Kevin Walsh wasn’t ready to say the battle to force all municipalities in New Jersey to provide their fair share of affordable housing is over. But the executive director of the Fair Share Housing Center said the ruling Thursday in a case involving Princeton and West Windsor could spur more towns to reach agreements.
“It’s certainly will be very influential,” Walsh told ROI-NJ. “It only finalizes the methodology issue in terms of West Windsor and Princeton, but it is certainly something that other folks are going to look at as they evaluate whether they should settle or not.”
On Thursday, Mercer County Judge Mary Jacobson ruled the two municipalities must meet certain fair share housing obligations. The ruling follows one by Middlesex County Judge Douglas Wolfson regarding the issue in South Brunswick.

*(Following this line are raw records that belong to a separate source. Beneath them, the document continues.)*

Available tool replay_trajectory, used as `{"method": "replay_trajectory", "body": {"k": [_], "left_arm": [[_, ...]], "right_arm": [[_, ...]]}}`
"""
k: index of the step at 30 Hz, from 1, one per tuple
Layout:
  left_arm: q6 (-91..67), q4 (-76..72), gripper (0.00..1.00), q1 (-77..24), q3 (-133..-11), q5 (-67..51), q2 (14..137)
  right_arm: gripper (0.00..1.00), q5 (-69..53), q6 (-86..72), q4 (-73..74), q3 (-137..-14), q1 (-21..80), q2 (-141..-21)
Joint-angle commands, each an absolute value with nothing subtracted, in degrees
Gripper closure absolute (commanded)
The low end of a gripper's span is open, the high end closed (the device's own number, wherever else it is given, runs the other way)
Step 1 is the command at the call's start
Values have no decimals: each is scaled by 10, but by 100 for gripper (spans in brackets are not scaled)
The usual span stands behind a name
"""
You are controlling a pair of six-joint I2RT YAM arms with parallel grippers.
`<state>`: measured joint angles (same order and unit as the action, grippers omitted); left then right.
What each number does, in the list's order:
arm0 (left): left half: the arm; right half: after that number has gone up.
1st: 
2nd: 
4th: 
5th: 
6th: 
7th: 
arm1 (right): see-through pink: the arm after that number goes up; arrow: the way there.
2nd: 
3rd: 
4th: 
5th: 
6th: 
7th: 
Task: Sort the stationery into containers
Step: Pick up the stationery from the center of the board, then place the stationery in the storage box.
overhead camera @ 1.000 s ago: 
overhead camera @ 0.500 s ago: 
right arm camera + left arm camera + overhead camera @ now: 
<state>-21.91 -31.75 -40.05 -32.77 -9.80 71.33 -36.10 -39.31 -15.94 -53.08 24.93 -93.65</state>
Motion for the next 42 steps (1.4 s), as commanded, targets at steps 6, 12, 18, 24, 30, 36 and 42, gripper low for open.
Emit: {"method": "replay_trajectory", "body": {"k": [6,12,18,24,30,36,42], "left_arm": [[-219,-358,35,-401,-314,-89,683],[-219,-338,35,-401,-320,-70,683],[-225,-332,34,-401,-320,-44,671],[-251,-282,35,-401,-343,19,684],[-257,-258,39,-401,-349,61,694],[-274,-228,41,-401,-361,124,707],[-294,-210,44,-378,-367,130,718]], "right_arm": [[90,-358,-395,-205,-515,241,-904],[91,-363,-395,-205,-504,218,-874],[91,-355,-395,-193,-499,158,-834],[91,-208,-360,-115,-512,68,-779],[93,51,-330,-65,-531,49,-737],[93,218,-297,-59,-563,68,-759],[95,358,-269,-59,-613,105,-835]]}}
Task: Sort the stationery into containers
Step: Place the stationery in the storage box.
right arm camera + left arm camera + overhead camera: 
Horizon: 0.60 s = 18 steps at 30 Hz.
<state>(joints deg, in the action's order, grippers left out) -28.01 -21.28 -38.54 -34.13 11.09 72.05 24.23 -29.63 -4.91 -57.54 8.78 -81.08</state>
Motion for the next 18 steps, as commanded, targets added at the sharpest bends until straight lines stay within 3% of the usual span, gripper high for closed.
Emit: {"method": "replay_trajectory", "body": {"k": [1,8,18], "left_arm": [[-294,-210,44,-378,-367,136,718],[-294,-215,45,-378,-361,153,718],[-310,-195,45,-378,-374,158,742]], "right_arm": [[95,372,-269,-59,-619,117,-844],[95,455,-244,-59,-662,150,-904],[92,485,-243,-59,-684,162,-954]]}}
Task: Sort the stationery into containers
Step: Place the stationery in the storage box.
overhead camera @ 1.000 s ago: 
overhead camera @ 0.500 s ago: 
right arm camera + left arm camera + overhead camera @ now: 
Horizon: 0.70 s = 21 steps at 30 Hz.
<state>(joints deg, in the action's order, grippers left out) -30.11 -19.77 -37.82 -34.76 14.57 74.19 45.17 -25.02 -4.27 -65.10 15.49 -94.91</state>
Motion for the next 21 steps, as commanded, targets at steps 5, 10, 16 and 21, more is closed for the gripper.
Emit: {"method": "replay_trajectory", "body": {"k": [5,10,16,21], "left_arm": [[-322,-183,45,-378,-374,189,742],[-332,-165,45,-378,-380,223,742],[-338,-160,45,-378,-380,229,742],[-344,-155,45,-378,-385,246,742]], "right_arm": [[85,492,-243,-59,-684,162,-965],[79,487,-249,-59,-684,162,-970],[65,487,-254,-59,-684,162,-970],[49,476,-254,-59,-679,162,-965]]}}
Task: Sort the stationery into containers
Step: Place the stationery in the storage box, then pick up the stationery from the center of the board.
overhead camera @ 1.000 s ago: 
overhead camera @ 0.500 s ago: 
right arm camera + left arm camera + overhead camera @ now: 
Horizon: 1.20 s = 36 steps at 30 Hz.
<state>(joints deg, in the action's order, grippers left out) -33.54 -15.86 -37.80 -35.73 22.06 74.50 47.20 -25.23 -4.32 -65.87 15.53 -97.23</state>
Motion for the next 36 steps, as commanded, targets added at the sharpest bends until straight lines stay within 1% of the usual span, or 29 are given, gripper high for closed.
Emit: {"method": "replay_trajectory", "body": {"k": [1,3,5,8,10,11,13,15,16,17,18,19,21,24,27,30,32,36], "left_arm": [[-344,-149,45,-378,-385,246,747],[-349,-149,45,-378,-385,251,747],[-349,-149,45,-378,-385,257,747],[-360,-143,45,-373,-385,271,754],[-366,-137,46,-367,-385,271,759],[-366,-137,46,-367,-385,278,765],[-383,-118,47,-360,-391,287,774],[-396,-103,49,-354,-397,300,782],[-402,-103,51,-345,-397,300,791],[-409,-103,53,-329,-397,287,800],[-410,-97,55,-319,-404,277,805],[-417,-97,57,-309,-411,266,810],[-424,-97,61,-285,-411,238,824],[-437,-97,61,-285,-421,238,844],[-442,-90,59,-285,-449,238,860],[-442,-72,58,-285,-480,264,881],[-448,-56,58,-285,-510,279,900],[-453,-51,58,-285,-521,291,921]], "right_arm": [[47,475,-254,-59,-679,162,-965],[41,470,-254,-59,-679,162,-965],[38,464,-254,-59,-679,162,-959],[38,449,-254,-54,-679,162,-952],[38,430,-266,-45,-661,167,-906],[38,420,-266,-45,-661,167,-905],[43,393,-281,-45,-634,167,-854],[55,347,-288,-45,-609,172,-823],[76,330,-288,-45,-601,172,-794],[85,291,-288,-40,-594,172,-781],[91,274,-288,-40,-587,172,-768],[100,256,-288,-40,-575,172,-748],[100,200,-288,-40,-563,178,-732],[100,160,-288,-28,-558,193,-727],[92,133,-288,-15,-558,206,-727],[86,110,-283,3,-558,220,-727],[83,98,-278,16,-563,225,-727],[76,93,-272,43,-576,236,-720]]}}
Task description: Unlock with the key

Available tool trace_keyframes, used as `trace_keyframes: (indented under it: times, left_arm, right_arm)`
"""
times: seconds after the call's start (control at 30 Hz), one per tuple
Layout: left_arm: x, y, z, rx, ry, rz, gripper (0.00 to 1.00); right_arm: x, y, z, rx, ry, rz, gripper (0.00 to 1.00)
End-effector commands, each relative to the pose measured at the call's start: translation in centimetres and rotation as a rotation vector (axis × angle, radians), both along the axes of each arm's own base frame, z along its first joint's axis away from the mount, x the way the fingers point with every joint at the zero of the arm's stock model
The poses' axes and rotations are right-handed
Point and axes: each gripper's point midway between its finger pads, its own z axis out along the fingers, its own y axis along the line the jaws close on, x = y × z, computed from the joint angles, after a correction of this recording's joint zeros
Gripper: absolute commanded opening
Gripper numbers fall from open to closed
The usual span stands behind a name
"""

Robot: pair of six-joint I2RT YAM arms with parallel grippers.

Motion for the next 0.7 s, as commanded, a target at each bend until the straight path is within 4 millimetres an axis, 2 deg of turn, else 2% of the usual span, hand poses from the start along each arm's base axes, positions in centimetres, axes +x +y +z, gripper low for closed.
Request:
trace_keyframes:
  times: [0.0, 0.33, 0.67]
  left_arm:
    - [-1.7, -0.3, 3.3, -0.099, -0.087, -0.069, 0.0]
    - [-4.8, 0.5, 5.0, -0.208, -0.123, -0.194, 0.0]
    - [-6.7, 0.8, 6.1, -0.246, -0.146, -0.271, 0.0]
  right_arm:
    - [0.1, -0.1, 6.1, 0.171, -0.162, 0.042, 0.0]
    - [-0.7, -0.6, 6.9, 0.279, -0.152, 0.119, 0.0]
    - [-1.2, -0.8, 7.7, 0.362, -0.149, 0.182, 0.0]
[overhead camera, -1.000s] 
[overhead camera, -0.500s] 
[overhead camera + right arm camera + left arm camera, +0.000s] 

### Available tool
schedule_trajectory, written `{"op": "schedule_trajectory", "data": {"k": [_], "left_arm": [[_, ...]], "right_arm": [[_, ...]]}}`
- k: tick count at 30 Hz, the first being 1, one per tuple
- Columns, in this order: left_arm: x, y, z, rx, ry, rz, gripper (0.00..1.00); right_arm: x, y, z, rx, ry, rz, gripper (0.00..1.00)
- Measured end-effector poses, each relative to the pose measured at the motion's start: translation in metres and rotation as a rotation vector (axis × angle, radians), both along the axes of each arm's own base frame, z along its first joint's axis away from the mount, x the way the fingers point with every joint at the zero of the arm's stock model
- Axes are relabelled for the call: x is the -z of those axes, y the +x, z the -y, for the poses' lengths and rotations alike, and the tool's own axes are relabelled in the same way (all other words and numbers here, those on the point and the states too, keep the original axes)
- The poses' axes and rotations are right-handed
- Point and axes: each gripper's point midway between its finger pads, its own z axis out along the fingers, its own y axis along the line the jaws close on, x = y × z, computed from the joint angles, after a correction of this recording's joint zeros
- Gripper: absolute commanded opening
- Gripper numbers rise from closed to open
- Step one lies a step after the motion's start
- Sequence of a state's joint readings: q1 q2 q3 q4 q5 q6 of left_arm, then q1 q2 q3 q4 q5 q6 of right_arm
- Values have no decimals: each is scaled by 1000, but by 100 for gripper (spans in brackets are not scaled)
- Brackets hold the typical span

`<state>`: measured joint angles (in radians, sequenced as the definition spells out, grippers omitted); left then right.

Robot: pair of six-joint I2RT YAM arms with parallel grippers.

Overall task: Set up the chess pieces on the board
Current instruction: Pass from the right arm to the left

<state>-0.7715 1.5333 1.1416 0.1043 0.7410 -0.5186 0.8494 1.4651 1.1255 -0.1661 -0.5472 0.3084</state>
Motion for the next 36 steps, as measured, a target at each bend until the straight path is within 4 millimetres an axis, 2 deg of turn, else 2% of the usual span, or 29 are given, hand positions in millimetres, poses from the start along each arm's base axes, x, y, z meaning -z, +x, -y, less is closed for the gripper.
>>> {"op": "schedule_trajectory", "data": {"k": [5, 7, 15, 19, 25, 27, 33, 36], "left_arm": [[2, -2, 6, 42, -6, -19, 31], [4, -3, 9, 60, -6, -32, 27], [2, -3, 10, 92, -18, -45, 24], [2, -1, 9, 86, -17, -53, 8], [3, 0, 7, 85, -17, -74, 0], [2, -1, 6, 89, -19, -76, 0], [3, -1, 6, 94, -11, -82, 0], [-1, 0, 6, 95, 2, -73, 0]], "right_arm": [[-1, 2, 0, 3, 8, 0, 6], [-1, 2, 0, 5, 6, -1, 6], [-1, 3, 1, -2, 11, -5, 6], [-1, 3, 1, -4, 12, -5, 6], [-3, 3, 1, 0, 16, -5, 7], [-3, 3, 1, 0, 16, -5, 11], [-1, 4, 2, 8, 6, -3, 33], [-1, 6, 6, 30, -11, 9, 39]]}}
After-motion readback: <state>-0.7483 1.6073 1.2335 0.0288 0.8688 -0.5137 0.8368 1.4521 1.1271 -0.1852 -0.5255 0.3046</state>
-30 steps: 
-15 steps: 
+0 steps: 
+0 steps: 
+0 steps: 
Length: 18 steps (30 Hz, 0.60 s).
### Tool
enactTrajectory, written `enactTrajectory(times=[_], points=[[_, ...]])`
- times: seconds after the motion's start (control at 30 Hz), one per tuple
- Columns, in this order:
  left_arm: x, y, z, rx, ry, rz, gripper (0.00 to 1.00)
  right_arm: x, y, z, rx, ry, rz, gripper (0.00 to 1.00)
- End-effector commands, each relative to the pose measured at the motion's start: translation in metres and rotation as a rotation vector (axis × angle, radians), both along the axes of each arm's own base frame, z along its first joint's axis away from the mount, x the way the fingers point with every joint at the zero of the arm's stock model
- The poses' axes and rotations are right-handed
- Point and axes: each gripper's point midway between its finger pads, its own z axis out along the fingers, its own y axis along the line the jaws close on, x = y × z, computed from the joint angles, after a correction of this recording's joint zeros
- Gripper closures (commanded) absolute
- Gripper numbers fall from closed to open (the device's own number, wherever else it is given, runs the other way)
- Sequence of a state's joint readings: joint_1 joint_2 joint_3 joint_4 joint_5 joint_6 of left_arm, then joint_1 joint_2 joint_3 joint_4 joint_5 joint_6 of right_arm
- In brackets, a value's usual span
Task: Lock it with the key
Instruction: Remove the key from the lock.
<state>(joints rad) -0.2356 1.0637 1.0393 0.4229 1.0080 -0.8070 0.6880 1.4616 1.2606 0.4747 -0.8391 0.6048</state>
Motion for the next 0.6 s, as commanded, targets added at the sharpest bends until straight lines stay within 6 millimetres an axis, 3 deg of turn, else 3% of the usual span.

“There are now two judges who have rejected the most extreme arguments the municipalities have made,” Walsh said. “Judge Douglas Wolfson gave a decision in 2016, and then Judge Jacobson’s decision in a fully litigated case points further to the substantial obligations municipalities have.”
Walsh said his group has reached settlements with approximately 190 municipalities, meaning there are approximately 140 more to go.
He said the latest ruling should spur more settlements — he hopes to have 80 more by the end of 2018. But he does not think it will end litigation.
“I think the towns’ interest in settlement has been steady for the past two years, and I expect it will remain steady and possibly increase after this decision,” he said.
“There are still a substantial number of municipalities, some of which are going to continue to resist and are only going to comply with a court order, but I think the overwhelming majority of the remaining municipalities will see the light.”
Some potential litigation could come from the Fair Share Housing Center, Walsh said.
The group has 45 days to appeal any aspect of the decision. Walsh said the group will look closely at the ruling and decide.
“We haven’t made any decision yet on whether to appeal the things we do disagree with,” he said. “We’re still evaluating that, and I can’t get into any details right now.”
Overall, Walsh said his group is pleased.
“We don’t agree with everything the judge did, but it certainly recognizes a pretty substantial fair share obligation for municipalities throughout the state and is going to be good for lower-income households, including families of people with disabilities,” he said. “In that sense, it’s a positive movement.”
The movement toward settlements, Walsh said, has been a long time coming.
“We went through a long period of delay; we’ve gotten through eight bad years with Christie,” he said.
Walsh, who served on Gov. Phil Murphy’s transition committee on housing, said he feels the current administration is supportive of his group’s efforts.
“I can only point to the transition report, which seemed to suggest that the process should continue,” he said. “I certainly haven’t heard anything to suggest that the Legislature or the administration would be likely to interfere with the ongoing process.”